Work task - Only the number is wanted: how many lines in the material below contain "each".

Given information -

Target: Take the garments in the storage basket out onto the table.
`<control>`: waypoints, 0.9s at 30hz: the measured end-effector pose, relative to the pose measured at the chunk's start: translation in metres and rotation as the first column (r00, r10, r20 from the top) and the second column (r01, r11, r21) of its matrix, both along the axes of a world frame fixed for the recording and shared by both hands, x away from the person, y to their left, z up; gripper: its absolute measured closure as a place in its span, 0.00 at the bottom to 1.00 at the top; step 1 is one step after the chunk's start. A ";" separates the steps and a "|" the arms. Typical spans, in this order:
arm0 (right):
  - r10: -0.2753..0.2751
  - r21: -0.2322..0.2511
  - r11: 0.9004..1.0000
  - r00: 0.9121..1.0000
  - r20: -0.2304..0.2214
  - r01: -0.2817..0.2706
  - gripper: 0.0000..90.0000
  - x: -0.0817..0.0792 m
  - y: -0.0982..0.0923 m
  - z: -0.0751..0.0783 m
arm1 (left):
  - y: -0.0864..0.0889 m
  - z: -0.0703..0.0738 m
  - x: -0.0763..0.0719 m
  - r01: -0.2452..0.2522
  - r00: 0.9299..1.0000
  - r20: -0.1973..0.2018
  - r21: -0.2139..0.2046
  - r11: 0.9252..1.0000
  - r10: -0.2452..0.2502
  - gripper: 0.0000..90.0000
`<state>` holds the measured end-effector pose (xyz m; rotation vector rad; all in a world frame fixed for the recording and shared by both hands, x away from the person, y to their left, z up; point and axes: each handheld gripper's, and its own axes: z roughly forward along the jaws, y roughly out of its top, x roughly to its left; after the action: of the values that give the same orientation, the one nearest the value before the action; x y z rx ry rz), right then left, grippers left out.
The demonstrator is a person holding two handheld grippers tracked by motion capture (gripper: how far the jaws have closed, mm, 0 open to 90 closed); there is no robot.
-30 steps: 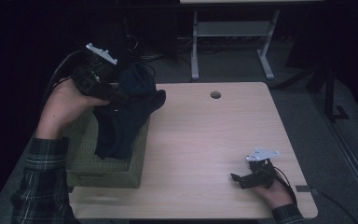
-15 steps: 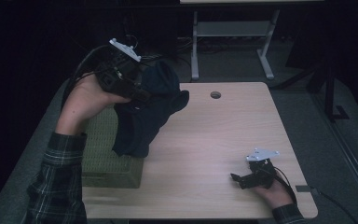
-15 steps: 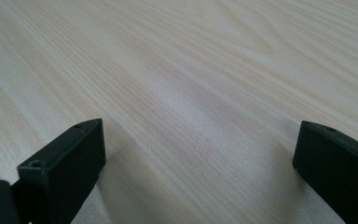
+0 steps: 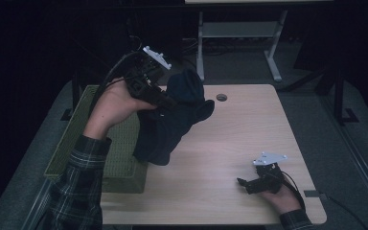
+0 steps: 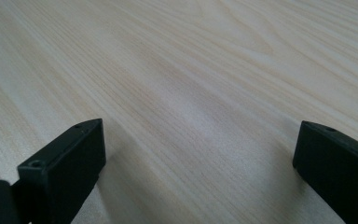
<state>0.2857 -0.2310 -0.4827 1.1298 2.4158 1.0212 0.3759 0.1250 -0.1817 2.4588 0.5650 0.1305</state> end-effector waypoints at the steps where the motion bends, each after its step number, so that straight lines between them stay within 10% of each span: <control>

Final answer - 2